Sum of squared residuals

Rick Mould

Join Date: Jan 2016

Posts: 7
#1

Sum of squared residuals

14 Jan 2016, 15:21

Hi stata experts!

I'm new to econometrics and stata so I would need some support. I want to to generate a variable, that is the sum of the squared resiudals for every firm's standardized net income trend for a considered period. My dataset is compustat North America. I don't even know where to start, may someone help me?

Thank you!
Tags: None
Carlo Lazzaro

Join Date: Apr 2014

Posts: 17707
#2

14 Jan 2016, 23:48

Rick:
welcome to the list.
A good place to start is, as usual, the Stata .pdf manual.
You may want to take a look at -regression postestimation- entry and then -residuals-.

Kind regards,
Carlo
(Stata 19.0)
Comment
Rick Mould

Join Date: Jan 2016

Posts: 7
#3

15 Jan 2016, 04:23

Thank you for the hint Carlo. I now read a lot in the manuals. Following these instructions, am I right that I have to do a regression of net income on time and afterwards to predict my new variable with the following code?

Code:

predict new_variable_name, residuals

But what I don't understand: How do I regress net income on time, what are my independent time variables?

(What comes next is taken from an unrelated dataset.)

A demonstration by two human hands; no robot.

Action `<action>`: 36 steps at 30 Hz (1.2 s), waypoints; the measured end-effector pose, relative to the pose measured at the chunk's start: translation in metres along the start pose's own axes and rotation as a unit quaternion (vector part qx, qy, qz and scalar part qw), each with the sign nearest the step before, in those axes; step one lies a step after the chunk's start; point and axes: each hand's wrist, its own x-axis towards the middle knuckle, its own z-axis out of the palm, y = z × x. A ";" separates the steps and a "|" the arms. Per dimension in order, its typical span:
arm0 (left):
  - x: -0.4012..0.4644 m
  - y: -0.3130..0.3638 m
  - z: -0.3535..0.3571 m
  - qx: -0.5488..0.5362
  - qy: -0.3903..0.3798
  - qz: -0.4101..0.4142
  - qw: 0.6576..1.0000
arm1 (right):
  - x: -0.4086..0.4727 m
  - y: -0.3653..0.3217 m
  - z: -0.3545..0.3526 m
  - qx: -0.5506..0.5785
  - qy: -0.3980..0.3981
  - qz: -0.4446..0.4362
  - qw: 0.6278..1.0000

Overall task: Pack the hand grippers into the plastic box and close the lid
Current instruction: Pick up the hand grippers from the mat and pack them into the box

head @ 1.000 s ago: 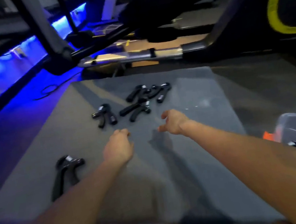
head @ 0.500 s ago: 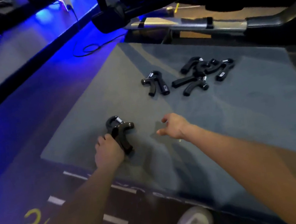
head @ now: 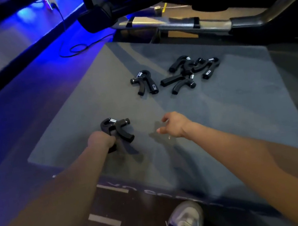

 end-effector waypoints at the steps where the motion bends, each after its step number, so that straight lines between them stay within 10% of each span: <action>1: -0.007 0.010 -0.001 -0.056 -0.021 0.002 0.998 | -0.006 0.004 -0.009 0.008 0.008 0.002 1.000; 13: -0.130 0.162 0.060 -0.152 -0.099 0.216 0.959 | -0.096 0.104 -0.145 0.172 0.153 0.035 0.973; 36: -0.455 0.280 0.333 -0.014 -0.345 0.424 0.837 | -0.330 0.389 -0.239 0.538 0.318 0.193 0.756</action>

Sorry, I am quite a newbie in these issues so all comments and suggestions are invited! Thanks!
Comment
Carlo Lazzaro

Join Date: Apr 2014

Posts: 17707
#4

15 Jan 2016, 04:31

Rick:
your code looks fine.
However (and that is not clear in your first post), if you're dealing with panel data, you should better switch to -xtreg- and -xtreg postestimation-.

Kind regards,
Carlo
(Stata 19.0)
Comment
Nick Cox

Join Date: Mar 2014

Posts: 35697
#5

15 Jan 2016, 04:33

It sounds as if you are following some instructions specifying "standardized net income trend for a considered period". We can't see those instructions. Conversely, if you are expected to choose your own method of defining a trend, there really isn't, so far as I know, a single way of doing it, quite apart from "standardized" being a word with several meanings.
Comment
Rick Mould

Join Date: Jan 2016

Posts: 7
#6

15 Jan 2016, 08:16

Carlo: Thanks, I have usual compustat data with several firms and firm year observations.

Nick: Right, I try to recreate a specific variable from prior literature. The exact definition is the reciprocal of the sum of the squared residuals for the firm's standardized net income trend for the last 5 years. Owing to the help of Carlo it's clear to me now that I first need some kind of regression for the squared residuals but I don't understand how to do it.
Comment
Carlo Lazzaro

Join Date: Apr 2014

Posts: 17707
#7

15 Jan 2016, 08:23

Rick:
I would first select the regression model I would like to run with my data, also relying on the literature on my research field.
As far as your last statement is concerned, residuals interpretation is quite unanmbiguous for linear regression, but trickier for panel data analysis.

Kind regards,
Carlo
(Stata 19.0)
Comment

Robson Glasscock

Join Date: Apr 2014
Posts: 25

15 Jan 2016, 12:26

Rick,
This example starts from pulling data from COMPUSTAT and ends up calculating what you need. The only exception is that net income isn't standardized because I'm not clear about exactly what is needed here, but this should get you very close to what you are looking for.

I logged on to WRDS this morning and used the online web query form from COMPUSTAT Monthly Updates- Fundamentals Annual to pull data based on fiscal year (Date Variable field "Fiscal Year" chosen) and gvkey for "What format are your company codes?" I selected "Search the entire database", the start date is 2010-01 and the end date is 2016-01. All screening variables remained as defaults. The variable selected is "NI- Net Income" and I downloaded a Stata .dta file. I saved this file as "list.dta" on my computer.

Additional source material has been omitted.